John William Inchbold (1830-1888)
Inchbold, a Yorkshireman, was the son of the editor and co-owner of the Leeds Intelligencer. His early Pre-Raphaelite pictures were admired by Ruskin, who took him under his wing, but the famous critic rather browbeat him in the 1850s as his watercolours became more poetic and less objective.
Inchbold published a book of sonnets called Annus Amoris in 1876, and took to travelling. Late in his life, in 1879, he gave his address to the RA at Montreux in Switzerland, and this watercolour was painted close by, at Vouvry, in the canton of Valais, south of Lake Leman. His delicate watercolours had become distinctively blue, yellow and green, presumably to suit the Swiss valleys in spring. He held an exhibition at the Leeds Philosophical Society in 1887, the year before he died: ‘Mr J.W. Inchbold is well represented by a selection of drawings ranging in their subjects from Naples, the Riviera, and Switzerland ... and happily illustrating the artist’s poetic fidelity to Nature’ (Leeds Mercury, 7 December 1887, p 8).

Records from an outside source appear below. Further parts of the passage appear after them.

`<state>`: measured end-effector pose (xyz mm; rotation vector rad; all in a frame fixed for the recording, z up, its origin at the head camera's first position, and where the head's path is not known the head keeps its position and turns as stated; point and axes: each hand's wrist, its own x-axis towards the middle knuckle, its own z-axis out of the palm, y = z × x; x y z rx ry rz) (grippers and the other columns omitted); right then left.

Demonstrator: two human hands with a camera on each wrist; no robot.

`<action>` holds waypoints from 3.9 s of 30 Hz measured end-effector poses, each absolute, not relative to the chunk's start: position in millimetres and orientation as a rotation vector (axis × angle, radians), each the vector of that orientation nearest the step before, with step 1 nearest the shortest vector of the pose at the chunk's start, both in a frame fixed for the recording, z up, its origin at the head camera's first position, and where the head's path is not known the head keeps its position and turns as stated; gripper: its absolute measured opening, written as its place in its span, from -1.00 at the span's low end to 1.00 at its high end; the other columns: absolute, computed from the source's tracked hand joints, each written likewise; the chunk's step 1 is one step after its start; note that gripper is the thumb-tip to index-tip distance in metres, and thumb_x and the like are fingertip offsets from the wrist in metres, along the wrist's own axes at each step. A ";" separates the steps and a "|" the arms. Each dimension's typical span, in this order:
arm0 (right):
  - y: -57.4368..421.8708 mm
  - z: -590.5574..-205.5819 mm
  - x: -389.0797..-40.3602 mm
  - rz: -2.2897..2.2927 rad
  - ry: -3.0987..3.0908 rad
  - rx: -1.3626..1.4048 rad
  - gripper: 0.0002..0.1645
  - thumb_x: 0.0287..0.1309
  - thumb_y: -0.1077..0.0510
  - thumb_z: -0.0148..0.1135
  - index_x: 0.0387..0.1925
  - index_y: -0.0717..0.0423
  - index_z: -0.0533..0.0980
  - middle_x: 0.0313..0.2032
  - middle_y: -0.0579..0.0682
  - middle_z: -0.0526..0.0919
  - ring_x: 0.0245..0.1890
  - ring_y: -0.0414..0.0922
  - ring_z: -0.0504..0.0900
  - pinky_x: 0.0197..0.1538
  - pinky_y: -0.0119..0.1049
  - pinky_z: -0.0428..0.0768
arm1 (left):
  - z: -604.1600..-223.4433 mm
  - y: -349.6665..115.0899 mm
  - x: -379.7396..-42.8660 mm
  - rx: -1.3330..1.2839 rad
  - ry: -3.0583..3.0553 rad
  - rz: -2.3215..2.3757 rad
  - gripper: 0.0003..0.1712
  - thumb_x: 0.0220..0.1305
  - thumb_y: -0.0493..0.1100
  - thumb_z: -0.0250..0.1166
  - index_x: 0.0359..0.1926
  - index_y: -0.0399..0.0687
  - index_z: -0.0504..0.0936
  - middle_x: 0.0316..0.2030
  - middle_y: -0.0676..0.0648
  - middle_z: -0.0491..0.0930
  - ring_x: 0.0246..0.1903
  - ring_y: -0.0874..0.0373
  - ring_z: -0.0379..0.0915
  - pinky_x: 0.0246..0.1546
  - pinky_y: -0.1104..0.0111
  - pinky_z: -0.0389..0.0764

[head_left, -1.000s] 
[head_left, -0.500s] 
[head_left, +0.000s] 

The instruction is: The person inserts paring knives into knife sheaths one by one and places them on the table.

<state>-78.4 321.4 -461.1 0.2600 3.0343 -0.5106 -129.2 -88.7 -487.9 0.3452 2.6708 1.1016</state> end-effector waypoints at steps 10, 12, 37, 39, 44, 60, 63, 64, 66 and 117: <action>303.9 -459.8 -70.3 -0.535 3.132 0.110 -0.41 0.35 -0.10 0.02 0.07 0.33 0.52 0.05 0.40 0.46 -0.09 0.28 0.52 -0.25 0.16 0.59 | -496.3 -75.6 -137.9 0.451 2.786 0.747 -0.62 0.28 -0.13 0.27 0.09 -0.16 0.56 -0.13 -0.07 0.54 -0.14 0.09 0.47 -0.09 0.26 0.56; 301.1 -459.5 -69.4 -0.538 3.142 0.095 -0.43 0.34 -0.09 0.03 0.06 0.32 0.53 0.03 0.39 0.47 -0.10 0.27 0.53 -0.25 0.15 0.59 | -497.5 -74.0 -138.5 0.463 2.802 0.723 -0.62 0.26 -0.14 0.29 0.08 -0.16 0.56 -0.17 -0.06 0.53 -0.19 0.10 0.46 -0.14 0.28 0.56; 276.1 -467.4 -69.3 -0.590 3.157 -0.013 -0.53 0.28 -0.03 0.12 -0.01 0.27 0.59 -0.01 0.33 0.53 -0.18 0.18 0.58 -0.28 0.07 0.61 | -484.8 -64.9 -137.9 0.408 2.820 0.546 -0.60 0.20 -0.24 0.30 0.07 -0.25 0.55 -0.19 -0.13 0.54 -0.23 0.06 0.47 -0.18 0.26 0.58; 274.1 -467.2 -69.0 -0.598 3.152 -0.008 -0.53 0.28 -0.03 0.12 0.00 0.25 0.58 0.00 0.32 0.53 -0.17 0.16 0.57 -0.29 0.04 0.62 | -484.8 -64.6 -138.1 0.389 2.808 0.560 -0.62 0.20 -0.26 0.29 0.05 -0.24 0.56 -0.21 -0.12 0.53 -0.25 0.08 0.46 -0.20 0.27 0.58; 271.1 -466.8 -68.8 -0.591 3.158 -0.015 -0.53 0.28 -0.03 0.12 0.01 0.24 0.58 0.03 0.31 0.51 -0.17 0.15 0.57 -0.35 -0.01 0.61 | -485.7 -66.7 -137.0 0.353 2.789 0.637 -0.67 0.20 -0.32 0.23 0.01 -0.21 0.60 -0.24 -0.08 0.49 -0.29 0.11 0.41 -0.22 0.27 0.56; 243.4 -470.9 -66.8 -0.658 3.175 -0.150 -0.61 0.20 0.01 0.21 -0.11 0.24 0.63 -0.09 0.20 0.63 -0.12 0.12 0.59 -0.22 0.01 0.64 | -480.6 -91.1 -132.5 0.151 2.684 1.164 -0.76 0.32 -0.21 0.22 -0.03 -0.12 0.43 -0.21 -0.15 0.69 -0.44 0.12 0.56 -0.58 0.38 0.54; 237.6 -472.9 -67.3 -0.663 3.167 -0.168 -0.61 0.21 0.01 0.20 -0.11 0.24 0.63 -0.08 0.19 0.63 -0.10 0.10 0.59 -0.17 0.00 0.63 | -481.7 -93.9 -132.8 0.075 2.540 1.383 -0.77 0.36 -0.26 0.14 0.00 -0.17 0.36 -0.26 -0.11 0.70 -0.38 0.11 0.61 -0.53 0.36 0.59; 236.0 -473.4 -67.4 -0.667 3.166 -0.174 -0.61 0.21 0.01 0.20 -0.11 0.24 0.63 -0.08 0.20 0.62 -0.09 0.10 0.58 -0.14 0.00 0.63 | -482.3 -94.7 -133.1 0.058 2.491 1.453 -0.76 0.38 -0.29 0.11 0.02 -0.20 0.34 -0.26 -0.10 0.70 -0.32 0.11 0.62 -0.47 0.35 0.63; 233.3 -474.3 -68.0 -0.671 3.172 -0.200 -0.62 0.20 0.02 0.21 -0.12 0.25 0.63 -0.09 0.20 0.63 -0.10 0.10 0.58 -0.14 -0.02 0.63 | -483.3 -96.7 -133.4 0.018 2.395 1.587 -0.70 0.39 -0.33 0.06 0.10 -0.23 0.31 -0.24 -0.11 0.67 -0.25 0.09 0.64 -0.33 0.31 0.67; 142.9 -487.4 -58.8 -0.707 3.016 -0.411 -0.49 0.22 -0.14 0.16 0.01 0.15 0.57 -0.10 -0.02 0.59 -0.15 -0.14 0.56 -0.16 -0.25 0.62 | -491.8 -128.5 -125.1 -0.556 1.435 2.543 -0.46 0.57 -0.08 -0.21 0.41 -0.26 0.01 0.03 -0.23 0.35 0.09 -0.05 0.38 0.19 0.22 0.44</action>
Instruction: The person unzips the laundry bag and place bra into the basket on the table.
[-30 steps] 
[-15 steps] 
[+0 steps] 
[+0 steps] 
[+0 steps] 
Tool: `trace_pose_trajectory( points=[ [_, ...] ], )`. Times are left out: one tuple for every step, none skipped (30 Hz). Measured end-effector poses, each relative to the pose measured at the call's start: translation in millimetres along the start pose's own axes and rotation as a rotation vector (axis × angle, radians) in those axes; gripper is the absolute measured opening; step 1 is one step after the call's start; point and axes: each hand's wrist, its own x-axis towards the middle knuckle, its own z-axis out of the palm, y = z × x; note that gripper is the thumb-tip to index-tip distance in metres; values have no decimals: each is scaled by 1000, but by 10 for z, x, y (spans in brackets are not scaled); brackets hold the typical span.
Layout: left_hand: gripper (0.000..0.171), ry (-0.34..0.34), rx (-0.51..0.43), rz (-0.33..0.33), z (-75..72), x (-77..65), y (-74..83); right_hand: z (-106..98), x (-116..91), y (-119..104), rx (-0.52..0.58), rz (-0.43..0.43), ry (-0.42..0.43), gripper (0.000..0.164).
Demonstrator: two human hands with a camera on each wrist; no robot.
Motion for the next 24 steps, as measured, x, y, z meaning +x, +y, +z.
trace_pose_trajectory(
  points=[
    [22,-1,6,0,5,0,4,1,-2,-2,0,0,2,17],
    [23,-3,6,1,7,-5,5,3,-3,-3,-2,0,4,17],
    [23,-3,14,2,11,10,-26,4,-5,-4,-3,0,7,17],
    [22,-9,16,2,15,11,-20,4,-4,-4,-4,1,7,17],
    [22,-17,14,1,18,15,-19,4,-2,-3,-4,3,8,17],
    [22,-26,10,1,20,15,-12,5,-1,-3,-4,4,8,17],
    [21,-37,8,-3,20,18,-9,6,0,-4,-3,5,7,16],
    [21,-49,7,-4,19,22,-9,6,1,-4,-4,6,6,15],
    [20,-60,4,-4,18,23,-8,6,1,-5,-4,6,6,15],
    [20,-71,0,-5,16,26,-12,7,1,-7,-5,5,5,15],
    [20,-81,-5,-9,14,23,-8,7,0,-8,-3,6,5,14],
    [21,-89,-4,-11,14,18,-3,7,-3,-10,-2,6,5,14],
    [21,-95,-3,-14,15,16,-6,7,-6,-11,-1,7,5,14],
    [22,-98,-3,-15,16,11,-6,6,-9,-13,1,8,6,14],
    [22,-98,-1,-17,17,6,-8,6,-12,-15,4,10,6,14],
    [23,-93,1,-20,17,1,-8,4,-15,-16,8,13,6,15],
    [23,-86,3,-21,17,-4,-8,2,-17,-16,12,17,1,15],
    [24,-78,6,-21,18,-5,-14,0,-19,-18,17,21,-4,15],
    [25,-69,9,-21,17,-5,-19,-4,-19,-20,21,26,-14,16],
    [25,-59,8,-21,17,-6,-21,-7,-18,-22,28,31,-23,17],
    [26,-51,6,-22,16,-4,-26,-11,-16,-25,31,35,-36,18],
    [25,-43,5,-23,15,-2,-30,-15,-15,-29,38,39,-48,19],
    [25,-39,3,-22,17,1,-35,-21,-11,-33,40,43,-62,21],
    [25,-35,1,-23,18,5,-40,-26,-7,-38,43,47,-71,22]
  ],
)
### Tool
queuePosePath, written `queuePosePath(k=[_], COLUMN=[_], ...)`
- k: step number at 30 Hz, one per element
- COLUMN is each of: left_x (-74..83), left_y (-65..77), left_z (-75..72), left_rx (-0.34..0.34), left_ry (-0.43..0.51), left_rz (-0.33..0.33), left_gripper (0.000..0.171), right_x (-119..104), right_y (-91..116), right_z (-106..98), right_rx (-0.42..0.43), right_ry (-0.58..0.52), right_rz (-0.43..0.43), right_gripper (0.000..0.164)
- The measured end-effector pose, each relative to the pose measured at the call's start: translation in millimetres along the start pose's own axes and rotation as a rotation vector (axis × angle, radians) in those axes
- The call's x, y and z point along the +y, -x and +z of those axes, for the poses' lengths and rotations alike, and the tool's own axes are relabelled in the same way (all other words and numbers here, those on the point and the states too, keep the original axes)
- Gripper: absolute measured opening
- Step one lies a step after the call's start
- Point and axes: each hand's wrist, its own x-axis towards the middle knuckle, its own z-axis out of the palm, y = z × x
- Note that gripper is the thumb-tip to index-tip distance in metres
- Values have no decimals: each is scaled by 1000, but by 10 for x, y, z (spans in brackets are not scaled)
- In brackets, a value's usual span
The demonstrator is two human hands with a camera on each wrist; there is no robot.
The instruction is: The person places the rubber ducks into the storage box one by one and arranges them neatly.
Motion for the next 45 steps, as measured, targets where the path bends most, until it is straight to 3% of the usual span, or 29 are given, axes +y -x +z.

Christopher Newall wrote in the catalogue to the Inchbold exhibition at Leeds City Art galleries in 1993: ‘Even more subtle [than the oils] in their ethereal and atmospheric qualities are the watercolours that Inchbold painted which show the vast panorama of mountains and lakes. Washes of thin colour are applied to broad areas, fused together and overlapping while still wet on the sheet, to give a constant variety of effect and a sense of luminosity ... Similarly, in his upland landscapes in watercolour, the artist built the volume and structure of the rock and trees and vegetation by placing loose patches of translucent colour across the surface’ (p 23).